▶ [Description of the task]: Don't include any picture when you restate the data word for word.

▶ [Provided material]:
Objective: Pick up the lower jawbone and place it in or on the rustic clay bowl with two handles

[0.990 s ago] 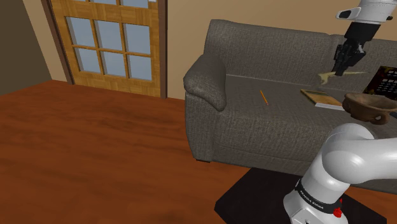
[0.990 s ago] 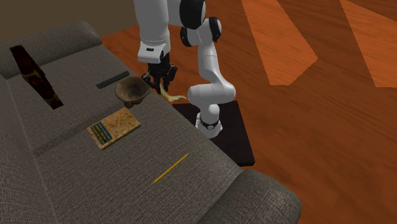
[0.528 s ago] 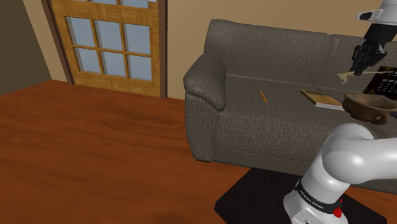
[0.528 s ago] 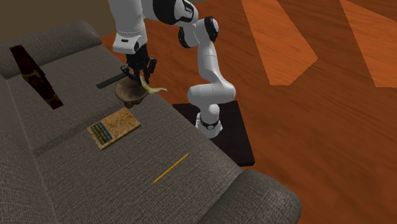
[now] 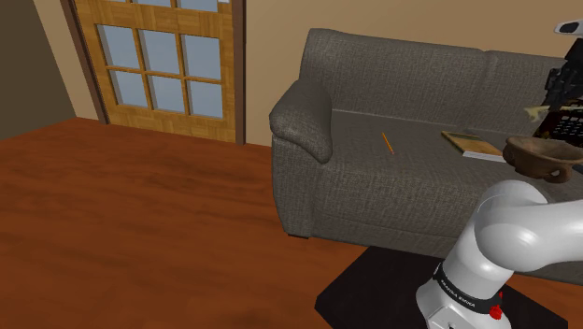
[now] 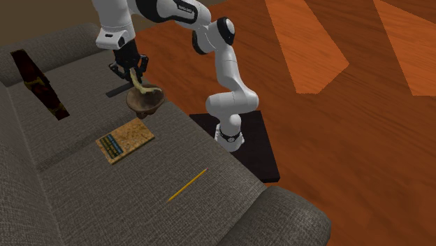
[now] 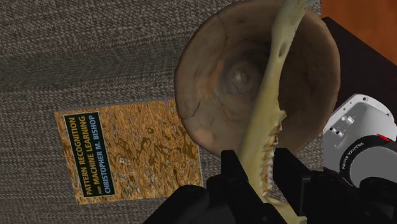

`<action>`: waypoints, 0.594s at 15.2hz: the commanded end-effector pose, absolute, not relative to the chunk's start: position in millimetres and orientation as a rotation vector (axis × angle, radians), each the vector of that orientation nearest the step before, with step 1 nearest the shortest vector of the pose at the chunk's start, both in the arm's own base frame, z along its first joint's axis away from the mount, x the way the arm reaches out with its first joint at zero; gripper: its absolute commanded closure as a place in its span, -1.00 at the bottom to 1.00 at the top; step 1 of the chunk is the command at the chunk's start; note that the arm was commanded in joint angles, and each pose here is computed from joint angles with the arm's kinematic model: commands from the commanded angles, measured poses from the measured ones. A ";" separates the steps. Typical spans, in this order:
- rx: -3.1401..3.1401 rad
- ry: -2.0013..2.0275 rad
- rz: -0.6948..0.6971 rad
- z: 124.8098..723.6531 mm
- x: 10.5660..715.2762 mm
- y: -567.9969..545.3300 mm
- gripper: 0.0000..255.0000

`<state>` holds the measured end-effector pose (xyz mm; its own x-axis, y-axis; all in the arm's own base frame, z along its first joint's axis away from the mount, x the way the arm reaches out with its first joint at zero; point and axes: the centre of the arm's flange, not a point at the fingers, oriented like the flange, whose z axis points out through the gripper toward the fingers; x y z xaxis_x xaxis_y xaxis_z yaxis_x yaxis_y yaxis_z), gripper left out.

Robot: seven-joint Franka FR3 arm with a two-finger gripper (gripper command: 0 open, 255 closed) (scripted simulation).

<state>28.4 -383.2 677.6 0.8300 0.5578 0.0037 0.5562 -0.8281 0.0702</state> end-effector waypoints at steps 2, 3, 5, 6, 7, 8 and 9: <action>2.942 0.897 0.035 679.3 12.4 -408.6 1.00; 2.942 0.897 0.035 674.0 12.4 -408.6 1.00; 2.942 0.897 0.035 663.5 12.4 -408.6 1.00; 2.942 0.897 0.035 658.2 12.4 -408.6 1.00; 2.942 0.897 0.035 652.9 12.4 -408.6 1.00; 2.942 0.897 0.035 647.6 12.4 -408.6 1.00; 2.942 0.897 0.035 642.4 12.4 -408.6 1.00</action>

▶ [Response to this exercise]:
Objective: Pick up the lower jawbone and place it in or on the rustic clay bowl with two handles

[0.990 s ago] 
[0.990 s ago] 
[0.528 s ago] 
[0.528 s ago] 
[now] 
[now] 
[now] 

`<action>`: waypoints, 0.594s at 15.2hz: the commanded end-effector pose, absolute, not relative to the chunk's start: position in millimetres and orientation as a rotation vector (axis × angle, radians), each the vector of that orientation nearest the step before, with step 1 nearest the shortest vector of the pose at the chunk's start, both in the arm's own base frame, z along its first joint's axis away from the mount, x the way the arm reaches out with its first joint at zero; gripper: its absolute commanded closure as a place in its span, -1.00 at the bottom to 1.00 at the top; step 1 of the chunk is the command at the chunk's start; note that the arm was commanded in joint angles, and each pose here is computed from joint angles with the arm's kinematic model: commands from the commanded angles, measured poses from the measured ones. A ";" separates the steps. Typical spans, in this order:
- rx: -3.1401..3.1401 rad
- ry: -2.0013..2.0275 rad
- rz: -0.6948..0.6971 rad
- z: 124.8098..723.6531 mm
- x: 10.5660..715.2762 mm
- y: -567.9969..545.3300 mm
- gripper: 0.0000..255.0000

`<state>` holds the measured end-effector pose (xyz mm; its own x-axis, y-axis; all in the arm's own base frame, z along its first joint's axis away from the mount, x the way the arm reaches out with its first joint at zero; point and axes: the centre of the arm's flange, not a point at the fingers, oriented like the flange, whose z axis points out through the gripper toward the fingers; x y z xaxis_x xaxis_y xaxis_z yaxis_x yaxis_y yaxis_z), gripper left out.

Robot: seven-joint Franka FR3 arm with a two-finger gripper (gripper command: 0 open, 255 closed) (scripted simulation).

<state>28.4 -383.2 677.6 0.8300 0.5578 0.0037 0.5562 -0.8281 0.0702</state> end-effector waypoints at steps 2, 3, 5, 6, 7, 8 and 9: <action>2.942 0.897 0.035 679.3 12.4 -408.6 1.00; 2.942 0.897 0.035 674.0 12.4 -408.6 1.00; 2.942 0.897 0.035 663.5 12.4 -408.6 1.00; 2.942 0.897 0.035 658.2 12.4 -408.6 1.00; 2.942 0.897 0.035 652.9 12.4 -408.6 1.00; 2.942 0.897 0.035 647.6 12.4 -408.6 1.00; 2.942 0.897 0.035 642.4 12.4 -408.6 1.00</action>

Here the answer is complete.